Exercise directions: State the number of lines in the material below that have "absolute" in them, without any other text.

Data section Start Marker

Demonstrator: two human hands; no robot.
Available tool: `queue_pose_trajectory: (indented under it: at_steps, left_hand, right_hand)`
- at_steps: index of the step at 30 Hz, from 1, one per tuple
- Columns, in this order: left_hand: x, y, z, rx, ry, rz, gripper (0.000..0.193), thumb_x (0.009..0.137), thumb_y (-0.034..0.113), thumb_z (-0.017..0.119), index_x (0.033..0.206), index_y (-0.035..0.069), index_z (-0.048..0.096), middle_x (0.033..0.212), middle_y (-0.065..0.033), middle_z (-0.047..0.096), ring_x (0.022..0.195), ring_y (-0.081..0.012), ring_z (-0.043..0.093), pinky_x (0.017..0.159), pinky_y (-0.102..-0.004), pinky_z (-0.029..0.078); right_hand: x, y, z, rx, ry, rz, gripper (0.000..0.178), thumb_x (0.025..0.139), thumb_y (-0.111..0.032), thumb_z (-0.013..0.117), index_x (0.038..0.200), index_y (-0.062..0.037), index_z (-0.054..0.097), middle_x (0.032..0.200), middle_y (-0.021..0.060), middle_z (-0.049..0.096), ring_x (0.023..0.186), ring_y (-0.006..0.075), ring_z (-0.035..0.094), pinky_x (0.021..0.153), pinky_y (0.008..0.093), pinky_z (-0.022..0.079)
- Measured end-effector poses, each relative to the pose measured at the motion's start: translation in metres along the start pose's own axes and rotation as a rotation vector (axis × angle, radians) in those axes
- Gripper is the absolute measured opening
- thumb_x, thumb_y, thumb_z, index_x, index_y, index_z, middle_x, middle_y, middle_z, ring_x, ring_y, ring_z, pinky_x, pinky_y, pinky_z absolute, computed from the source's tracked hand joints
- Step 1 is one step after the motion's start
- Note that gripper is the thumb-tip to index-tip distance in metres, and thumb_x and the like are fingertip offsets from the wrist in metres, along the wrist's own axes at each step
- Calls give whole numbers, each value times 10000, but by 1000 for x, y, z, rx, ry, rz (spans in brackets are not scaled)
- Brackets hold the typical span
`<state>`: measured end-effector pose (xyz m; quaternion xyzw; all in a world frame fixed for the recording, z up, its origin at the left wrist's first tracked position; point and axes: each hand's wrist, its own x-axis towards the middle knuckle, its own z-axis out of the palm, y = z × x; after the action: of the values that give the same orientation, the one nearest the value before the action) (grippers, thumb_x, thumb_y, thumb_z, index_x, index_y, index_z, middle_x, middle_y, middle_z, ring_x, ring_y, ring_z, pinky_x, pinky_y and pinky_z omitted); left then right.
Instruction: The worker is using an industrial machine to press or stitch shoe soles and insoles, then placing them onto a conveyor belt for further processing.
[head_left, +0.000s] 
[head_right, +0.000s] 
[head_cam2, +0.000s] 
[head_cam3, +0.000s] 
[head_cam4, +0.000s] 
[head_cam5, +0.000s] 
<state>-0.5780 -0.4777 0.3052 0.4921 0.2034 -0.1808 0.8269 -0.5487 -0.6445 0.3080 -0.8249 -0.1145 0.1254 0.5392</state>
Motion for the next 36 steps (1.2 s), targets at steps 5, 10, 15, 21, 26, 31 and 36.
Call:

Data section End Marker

Expected output: 2